Teach them the difference between right and wrong. Set disciplinary measures and be prepared to follow through with them. If you teach them there are consequences for their actions, beginning in their childhood and all the way through their teen years, they will understand they have to suffer the consequences.

Teach them to respect and obey laws and authority figures by your example. Do you bad-mouth the teacher, the coach, the instructor, or the principal? Do you speak ill of them behind their backs? Do you observe the governing laws set for you? If your child's teacher carries out disciplinary measures, are you quick to come to the defense of your child, believing your child could do absolutely nothing wrong?

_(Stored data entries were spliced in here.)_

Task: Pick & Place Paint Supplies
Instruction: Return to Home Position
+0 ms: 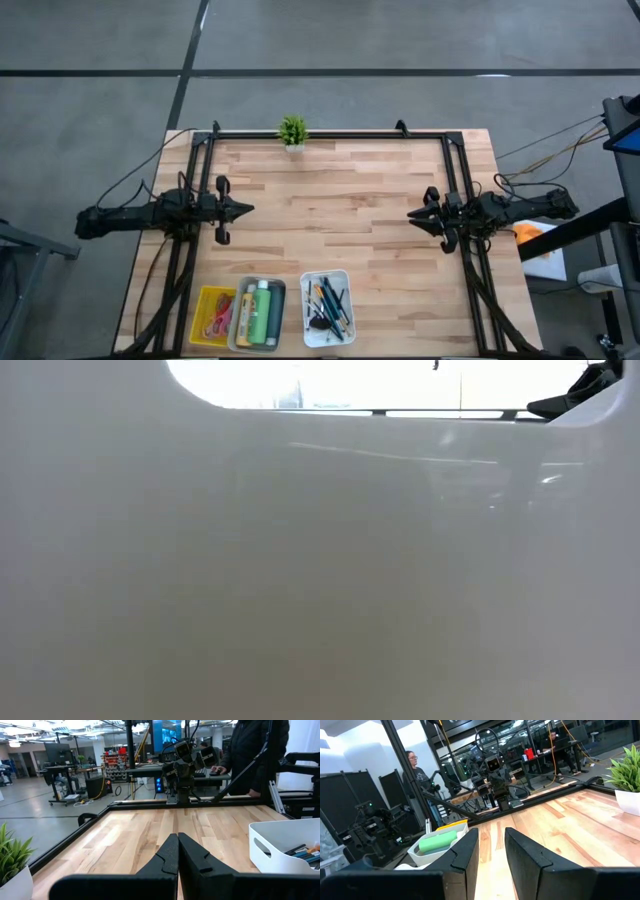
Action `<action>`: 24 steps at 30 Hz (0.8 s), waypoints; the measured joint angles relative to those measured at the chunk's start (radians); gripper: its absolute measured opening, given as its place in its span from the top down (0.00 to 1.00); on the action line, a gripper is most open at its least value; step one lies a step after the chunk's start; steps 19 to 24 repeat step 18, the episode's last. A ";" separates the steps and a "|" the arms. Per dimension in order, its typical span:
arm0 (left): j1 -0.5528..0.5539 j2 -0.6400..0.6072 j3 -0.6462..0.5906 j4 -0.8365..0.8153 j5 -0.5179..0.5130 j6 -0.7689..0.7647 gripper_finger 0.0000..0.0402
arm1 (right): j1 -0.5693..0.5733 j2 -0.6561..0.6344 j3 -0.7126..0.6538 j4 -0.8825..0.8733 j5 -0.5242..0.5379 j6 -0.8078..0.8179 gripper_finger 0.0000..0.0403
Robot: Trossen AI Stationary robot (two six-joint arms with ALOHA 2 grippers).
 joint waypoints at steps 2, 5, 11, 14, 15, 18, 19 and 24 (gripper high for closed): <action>0.000 0.000 0.000 0.000 0.000 0.000 1.00 | 0.000 0.000 0.000 0.000 0.000 0.000 0.77; 0.000 0.000 0.000 0.000 0.000 0.000 1.00 | 0.000 0.000 0.000 0.000 0.000 0.000 0.77; 0.000 0.000 0.000 0.000 0.000 0.000 1.00 | 0.000 0.000 0.000 0.000 0.000 0.000 0.77; 0.000 0.000 0.000 0.000 0.000 0.000 1.00 | 0.000 0.000 0.000 0.000 0.000 0.000 0.77; 0.000 0.000 0.000 0.000 0.000 0.000 1.00 | 0.000 0.000 0.000 0.000 0.000 0.000 0.77; 0.000 0.000 0.000 0.000 0.000 0.000 1.00 | 0.000 0.000 0.000 0.000 0.000 0.000 0.77; 0.000 0.000 0.000 0.000 0.000 0.000 1.00 | 0.000 0.000 0.000 0.000 0.000 0.000 0.77; 0.000 0.000 0.000 0.000 0.000 0.000 1.00 | 0.000 0.000 0.000 0.000 0.000 0.000 0.77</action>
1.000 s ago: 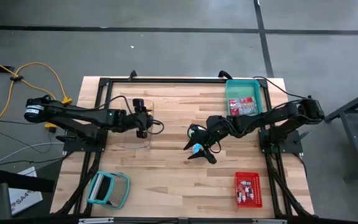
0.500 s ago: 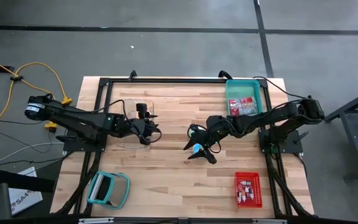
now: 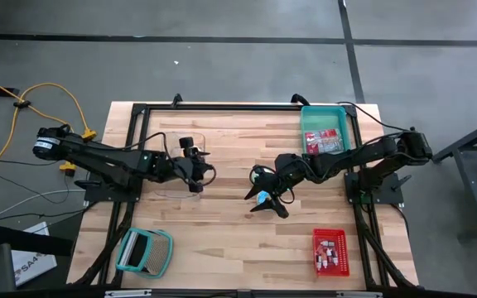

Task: Pick & Place Food Item
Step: Put the blue doughnut into the transparent bin

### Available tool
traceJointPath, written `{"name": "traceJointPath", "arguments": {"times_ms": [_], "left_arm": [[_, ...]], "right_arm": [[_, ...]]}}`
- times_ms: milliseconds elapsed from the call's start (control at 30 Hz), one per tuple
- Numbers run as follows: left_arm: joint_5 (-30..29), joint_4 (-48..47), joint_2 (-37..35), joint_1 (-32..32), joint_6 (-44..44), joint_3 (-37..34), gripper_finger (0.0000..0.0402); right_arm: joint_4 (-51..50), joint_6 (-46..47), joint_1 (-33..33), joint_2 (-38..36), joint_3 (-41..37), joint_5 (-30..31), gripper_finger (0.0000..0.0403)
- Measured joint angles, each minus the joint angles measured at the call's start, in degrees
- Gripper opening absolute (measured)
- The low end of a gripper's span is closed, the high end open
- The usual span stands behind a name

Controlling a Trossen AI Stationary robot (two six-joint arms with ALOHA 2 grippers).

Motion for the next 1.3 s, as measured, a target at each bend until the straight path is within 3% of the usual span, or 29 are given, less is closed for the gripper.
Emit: {"name": "traceJointPath", "arguments": {"times_ms": [100, 367, 600, 833, 1033, 1300], "left_arm": [[3.0, 1.1, 0.0, 0.1, -4.6, 0.0, 0.0184], [31.1, 6.3, 0.0, 4.0, -8.4, 0.0, 0.0184], [45.6, 5.9, 0.0, 10.1, -11.4, 1.8, 0.0184], [51.8, 3.8, 0.0, 15.3, -11.8, 2.3, 0.0184], [52.2, 2.6, 0.0, 16.4, -11.8, 2.3, 0.0184], [52.3, 2.4, 0.0, 15.5, -11.4, 2.3, 0.0184]], "right_arm": [[0.0, 0.0, 0.0, 0.0, 0.0, 0.0, 0.0196], [-1.7, 0.0, 0.0, 0.0, 0.0, 0.0, 0.0196], [-3.1, 1.5, 0.0, 0.0, 0.0, 0.0, 0.0196], [-8.8, 2.3, 0.0, 0.0, 0.0, 2.9, 0.0196], [-15.0, 3.0, 0.0, 0.0, 0.0, 8.9, 0.0196], [-21.7, 5.8, 1.5, 0.0, 0.0, 10.4, 0.0196]]}}
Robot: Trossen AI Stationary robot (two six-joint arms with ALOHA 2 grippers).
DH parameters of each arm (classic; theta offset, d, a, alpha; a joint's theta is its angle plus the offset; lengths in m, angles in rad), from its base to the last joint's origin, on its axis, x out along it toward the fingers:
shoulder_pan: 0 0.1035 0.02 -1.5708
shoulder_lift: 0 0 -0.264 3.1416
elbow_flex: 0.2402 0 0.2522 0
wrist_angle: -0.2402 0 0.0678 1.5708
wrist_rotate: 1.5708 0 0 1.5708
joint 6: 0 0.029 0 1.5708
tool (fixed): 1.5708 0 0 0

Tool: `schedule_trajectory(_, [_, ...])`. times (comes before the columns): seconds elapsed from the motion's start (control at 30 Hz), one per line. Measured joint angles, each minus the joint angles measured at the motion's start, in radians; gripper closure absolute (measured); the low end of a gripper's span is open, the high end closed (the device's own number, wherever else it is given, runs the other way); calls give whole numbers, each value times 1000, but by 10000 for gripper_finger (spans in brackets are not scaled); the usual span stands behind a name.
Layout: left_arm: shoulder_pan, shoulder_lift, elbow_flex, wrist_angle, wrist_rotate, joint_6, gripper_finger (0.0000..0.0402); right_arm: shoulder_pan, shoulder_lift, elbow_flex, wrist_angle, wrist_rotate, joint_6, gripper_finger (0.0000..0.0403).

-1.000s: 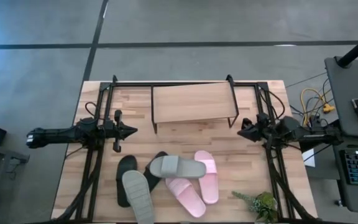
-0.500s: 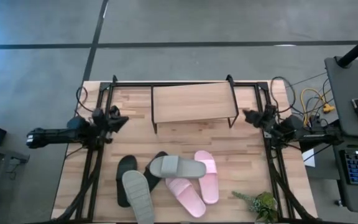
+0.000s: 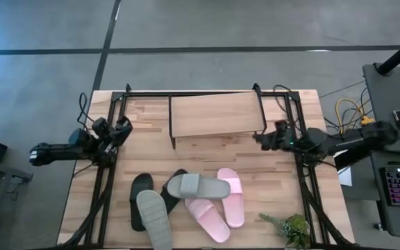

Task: Pick and place slides into the shelf
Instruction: Put the right gray slide on the shelf

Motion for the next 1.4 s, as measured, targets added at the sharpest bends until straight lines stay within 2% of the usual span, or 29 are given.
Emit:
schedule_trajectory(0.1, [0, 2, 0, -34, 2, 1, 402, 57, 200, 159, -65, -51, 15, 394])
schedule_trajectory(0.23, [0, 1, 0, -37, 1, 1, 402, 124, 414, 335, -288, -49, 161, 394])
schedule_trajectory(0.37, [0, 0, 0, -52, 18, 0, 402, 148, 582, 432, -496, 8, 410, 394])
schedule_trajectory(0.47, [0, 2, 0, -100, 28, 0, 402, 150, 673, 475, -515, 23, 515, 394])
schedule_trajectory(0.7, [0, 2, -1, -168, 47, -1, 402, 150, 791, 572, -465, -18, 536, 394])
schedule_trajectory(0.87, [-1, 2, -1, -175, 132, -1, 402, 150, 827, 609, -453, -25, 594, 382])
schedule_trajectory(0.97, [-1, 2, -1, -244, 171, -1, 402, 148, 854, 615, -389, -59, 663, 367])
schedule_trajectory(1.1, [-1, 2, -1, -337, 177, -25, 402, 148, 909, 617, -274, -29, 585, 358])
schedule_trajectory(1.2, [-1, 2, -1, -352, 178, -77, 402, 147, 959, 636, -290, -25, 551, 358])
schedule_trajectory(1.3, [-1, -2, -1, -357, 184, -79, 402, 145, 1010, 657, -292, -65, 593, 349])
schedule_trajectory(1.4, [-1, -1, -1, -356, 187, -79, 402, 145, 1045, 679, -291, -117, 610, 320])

If so, this is damaging your child!

Laws, rules, and regulations are set up by God to establish order. We stay out of trouble because we know there will be a price to pay, but also because disobedience is considered rebellion against God. Teach your teen that submitting to authority is not only the right and honorable thing to do, it is the godly thing to do.

Are you still showing that unconditional love? This time can be the beginning of a brand-new journey for you and your teen. You should be excited to get to know them - to find out what makes them tick! Spend time with them, doing fun things. Listen to them and discover what is in their heart. Look for opportunities to teach them the principles that will keep them close to God and away from further legal trouble. Help them find their place - right in the middle of God's will - so they can begin experiencing His richest blessings in their life.